The majority of students had good things to say about their business programs and were generally optimistic about their futures. Respondents were especially complimentary about small class sizes, professors who knew their names, and business curricula that included mandatory internship or co-op experience.
That’s not to say there weren’t complaints. Many respondents were critical of their school’s grading policies. At schools where a grading curve is in place, students groused that it was unfair. At schools that do not have a curve, students worried that grading was too lax. Other common criticisms centered on a lack of personalized academic and career advising, large class sizes, and difficulty in registering for required classes.
A total of 28,060 senior business students responded to the Businessweek survey, good for a 32 percent response rate.
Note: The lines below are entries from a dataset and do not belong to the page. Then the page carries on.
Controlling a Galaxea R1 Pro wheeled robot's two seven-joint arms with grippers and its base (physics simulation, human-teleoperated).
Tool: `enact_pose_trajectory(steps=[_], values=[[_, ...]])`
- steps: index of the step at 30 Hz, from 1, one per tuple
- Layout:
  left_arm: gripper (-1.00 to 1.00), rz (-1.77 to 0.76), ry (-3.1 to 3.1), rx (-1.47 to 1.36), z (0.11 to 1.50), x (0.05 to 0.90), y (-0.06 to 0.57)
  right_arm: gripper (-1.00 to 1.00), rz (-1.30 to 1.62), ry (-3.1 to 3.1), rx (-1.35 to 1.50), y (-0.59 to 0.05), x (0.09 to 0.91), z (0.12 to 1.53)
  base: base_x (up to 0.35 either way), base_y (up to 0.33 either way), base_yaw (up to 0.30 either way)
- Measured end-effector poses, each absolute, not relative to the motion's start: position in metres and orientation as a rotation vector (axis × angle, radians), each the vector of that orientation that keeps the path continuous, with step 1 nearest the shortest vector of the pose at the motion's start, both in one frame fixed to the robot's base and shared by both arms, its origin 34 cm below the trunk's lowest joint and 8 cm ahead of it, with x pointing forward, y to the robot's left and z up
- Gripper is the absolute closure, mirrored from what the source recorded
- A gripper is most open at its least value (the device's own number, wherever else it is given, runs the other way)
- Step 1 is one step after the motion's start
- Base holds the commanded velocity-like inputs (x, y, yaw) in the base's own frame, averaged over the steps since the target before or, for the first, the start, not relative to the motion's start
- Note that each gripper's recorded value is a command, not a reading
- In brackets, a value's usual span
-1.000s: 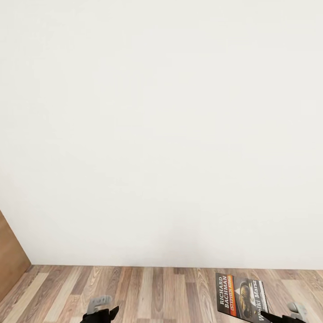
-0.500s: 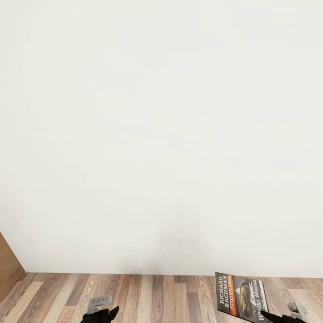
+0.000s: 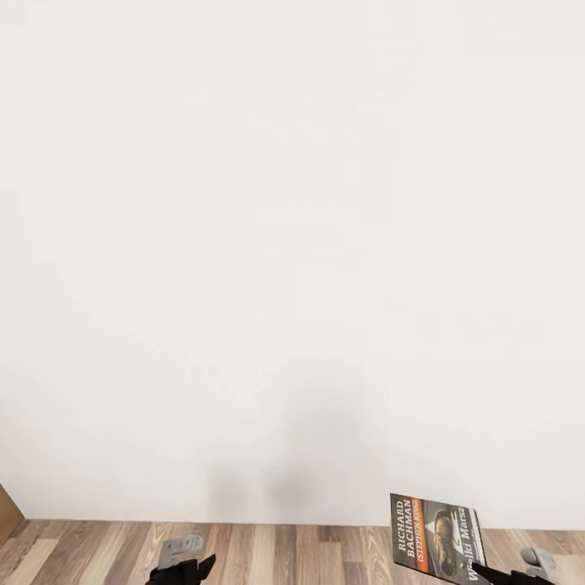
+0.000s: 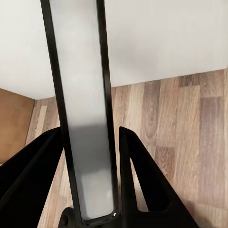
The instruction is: In the bedroom, move the book from the bed onto either nightstand, and place the two sandals side by side next to the bed.
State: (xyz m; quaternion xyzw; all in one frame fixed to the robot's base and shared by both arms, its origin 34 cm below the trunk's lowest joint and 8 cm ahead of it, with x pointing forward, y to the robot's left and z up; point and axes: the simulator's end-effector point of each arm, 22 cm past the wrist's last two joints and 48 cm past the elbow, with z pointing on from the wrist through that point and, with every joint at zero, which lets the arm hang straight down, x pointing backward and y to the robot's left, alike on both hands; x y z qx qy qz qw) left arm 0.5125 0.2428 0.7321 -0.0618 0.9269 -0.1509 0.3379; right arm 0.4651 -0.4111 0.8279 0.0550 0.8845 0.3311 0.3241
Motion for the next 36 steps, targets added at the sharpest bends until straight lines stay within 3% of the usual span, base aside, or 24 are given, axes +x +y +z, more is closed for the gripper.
enact_pose_trajectory(steps=[17, 36], values=[[-1.00, -0.394, 2.416, -0.159, 0.7317, 0.5125, 0.2418, 1.00, 0.869, 2.317, 0.147, -0.4114, 0.4660, 0.8284, 0.109, 0.000, -0.013], [-1.00, -0.395, 2.416, -0.159, 0.7317, 0.5126, 0.2416, 1.00, 0.869, 2.319, 0.145, -0.4115, 0.4654, 0.8281, 0.002, 0.000, -0.262]])
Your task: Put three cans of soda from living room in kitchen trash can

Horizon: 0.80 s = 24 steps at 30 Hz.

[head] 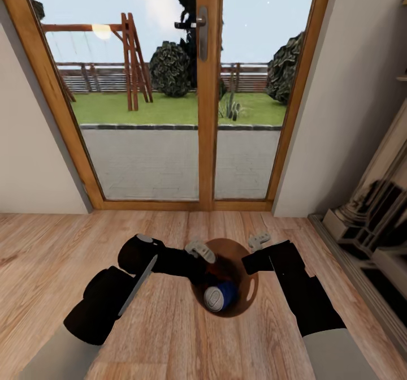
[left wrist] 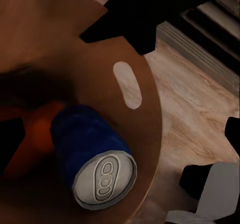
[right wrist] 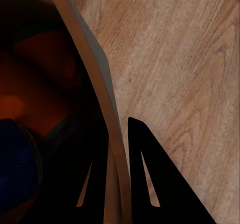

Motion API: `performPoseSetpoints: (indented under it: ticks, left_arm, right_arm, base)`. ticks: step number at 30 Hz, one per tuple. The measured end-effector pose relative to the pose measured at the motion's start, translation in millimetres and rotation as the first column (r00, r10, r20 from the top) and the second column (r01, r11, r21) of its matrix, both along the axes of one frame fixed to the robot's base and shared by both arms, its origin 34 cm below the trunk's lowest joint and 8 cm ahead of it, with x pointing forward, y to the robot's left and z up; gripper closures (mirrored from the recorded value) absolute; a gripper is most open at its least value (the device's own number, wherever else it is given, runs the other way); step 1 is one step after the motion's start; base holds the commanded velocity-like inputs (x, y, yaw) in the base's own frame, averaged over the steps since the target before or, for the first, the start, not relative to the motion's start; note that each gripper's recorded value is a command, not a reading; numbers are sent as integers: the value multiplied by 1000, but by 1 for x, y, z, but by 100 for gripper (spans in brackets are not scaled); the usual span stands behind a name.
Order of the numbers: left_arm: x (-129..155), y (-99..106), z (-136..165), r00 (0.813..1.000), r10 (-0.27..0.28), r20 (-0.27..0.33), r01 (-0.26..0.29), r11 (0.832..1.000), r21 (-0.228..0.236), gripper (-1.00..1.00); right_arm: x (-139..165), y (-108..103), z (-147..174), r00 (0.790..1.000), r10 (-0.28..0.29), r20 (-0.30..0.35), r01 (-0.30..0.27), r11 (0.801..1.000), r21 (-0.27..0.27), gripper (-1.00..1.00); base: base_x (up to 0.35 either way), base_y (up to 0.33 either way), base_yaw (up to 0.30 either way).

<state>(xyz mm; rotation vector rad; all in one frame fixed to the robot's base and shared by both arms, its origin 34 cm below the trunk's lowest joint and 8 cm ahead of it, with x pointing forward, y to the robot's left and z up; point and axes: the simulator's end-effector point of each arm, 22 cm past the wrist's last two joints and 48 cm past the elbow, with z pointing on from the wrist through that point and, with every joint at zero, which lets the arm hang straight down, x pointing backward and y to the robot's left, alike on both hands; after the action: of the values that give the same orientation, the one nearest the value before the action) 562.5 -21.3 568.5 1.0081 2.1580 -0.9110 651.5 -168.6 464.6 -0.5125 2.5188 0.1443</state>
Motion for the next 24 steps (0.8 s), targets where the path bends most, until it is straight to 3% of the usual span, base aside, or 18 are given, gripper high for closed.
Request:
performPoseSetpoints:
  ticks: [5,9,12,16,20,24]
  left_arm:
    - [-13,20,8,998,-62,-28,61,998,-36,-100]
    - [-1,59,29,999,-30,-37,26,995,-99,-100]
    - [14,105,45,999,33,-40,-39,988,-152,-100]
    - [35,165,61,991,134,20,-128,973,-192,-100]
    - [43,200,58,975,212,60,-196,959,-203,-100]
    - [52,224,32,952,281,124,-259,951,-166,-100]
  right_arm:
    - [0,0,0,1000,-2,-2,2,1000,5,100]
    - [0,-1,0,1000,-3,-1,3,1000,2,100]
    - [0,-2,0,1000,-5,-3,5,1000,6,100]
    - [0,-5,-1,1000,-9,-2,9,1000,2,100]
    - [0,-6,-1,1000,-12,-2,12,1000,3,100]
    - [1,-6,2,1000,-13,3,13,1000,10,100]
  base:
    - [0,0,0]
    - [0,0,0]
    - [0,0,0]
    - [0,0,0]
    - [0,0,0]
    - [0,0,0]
On average, members of the Class of 2012 applied to 4.5 universities and were accepted to just under three. Seventy-three percent said the school they currently attend was their first choice. The average SAT score among respondents was 1215, and 55 percent reported that they were in the top 10 percent of their graduating high school class.
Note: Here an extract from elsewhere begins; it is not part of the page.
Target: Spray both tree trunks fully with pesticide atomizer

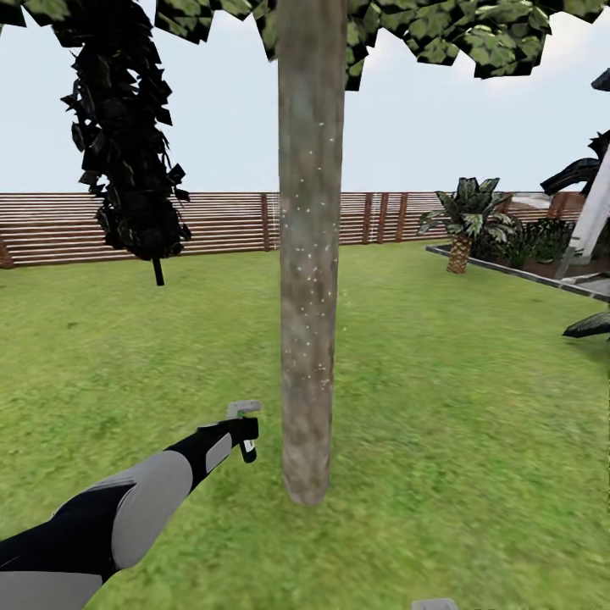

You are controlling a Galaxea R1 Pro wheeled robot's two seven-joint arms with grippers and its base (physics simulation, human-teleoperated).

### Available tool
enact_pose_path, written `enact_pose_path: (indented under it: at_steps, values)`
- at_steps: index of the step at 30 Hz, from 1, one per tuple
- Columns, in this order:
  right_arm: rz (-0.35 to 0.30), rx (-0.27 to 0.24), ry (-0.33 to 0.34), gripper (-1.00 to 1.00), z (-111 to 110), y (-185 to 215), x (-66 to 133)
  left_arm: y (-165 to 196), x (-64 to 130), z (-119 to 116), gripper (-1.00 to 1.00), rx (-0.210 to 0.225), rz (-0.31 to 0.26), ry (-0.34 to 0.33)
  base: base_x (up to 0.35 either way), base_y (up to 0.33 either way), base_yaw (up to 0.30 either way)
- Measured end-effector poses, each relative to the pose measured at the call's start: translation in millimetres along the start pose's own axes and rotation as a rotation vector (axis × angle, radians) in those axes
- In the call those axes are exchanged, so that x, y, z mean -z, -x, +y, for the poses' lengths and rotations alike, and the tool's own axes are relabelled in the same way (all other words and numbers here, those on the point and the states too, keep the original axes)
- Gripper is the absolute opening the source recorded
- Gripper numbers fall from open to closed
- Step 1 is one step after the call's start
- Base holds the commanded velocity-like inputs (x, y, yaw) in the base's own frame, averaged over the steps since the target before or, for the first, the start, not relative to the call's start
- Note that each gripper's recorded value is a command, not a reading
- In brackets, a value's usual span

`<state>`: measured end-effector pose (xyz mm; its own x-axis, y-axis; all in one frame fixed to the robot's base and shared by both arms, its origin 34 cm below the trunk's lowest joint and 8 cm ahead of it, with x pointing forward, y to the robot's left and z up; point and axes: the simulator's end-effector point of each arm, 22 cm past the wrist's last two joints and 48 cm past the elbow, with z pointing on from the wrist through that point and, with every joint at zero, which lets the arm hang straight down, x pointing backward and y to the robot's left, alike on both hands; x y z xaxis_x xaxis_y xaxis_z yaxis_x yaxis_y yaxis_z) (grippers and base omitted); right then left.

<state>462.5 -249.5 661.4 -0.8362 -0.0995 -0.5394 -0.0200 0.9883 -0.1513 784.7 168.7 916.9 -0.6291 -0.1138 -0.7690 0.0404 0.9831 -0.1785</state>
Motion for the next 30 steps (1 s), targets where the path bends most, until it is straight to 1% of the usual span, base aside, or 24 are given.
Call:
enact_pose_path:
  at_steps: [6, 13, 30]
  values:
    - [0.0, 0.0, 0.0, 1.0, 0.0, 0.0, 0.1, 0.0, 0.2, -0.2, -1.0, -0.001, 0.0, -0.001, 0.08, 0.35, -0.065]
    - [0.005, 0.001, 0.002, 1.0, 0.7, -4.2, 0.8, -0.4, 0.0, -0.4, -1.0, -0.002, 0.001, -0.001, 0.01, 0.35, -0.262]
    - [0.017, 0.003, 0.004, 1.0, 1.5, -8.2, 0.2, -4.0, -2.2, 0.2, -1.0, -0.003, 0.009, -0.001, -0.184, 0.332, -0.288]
The top reason students chose their university was the business program’s academic reputation (32 percent), followed by the university’s academic reputation (24 percent). The future, on the other hand, was hardly a consideration: Less than one percent of students chose their program based on starting salaries of graduates or the success rate of getting into an MBA program. As for majors, the most popular were finance (26 percent), accounting (24 percent), and marketing (18 percent).
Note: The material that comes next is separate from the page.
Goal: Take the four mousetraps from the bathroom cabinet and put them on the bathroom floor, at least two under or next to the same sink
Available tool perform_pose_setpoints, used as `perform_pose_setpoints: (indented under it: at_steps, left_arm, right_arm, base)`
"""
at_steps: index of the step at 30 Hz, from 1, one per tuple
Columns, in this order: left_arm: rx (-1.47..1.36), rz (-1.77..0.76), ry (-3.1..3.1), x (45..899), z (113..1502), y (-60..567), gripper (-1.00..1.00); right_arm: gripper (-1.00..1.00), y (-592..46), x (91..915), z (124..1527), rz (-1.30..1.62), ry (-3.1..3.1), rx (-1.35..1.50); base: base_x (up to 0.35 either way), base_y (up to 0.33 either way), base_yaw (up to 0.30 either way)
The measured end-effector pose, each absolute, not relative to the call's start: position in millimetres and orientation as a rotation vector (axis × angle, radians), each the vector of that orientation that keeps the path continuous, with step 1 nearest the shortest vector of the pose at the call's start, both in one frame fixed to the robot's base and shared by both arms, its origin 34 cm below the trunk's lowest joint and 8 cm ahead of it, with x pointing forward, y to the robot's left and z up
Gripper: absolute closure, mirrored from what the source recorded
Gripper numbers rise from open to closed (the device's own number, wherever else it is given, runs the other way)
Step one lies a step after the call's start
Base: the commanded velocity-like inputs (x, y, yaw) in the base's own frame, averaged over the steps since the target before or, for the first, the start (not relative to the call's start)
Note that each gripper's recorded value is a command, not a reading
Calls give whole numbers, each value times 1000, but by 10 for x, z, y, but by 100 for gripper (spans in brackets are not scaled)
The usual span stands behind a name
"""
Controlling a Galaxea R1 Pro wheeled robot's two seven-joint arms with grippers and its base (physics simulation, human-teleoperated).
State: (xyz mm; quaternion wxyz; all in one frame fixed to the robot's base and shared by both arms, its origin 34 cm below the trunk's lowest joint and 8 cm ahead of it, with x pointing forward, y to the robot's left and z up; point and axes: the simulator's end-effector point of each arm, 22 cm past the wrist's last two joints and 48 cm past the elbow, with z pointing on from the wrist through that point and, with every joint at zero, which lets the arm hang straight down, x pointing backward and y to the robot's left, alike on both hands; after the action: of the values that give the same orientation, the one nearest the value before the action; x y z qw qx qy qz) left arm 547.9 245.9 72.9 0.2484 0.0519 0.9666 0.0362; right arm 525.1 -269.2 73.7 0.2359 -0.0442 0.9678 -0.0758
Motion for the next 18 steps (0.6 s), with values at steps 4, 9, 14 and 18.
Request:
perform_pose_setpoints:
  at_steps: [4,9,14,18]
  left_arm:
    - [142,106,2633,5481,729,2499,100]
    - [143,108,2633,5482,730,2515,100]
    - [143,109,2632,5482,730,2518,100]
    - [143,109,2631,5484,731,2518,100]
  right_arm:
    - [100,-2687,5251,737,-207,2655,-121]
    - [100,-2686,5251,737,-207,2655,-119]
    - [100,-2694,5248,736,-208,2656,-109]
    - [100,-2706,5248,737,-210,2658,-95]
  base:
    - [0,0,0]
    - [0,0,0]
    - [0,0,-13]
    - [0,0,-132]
For the Class of 2012, four of five students intend to pursue a career immediately on graduation. Of those, half plan on getting an MBA within the next five years. For that group, the early frontrunners for their B-school tuition money are NYU-Stern, Harvard Business School, Columbia, Chicago-Booth, and Stanford.
The most popular target industry for soon-to-be business grads is banking/financial services (30 percent). Consulting, retail, advertising, and entertainment/media followed in popularity. The average salary that the Class of 2012 expects is $50,000, which is reasonable, considering that the average salary received by their peers in the Class of 2011 was just over $48,000. Of 2012 survey respondents, half had received at least one job offer, up 4 percent over last year and 10 percent above 2010.
In 2011, half of student survey respondents were concerned about the job market they were graduating into, with 26 percent reporting that their plans for the future had changed. The Class of 2012 is more optimistic, with 40 percent expressing concern and 21 percent changing their plans for the future.
On the Business Side
In the eyes of employers, Elon University’s Love School of Business has improved the most in recent years, which explains the school’s sharp rise in the overall ranking, up 17 spots to No. 43. Quinnipiac University and the University of Arizona were also bright spots for companies.
Overall, recruiters reported they are visiting more schools this year and hiring more business students for internships and jobs, as well. On average, 19 companies indicated familiarity with each of our 124 ranked schools, up from 14.5 last year. Sixty percent of the 257 corporate respondents said they hired more business students in 2011 compared with 2010, with an average hiring increase of 27 percent.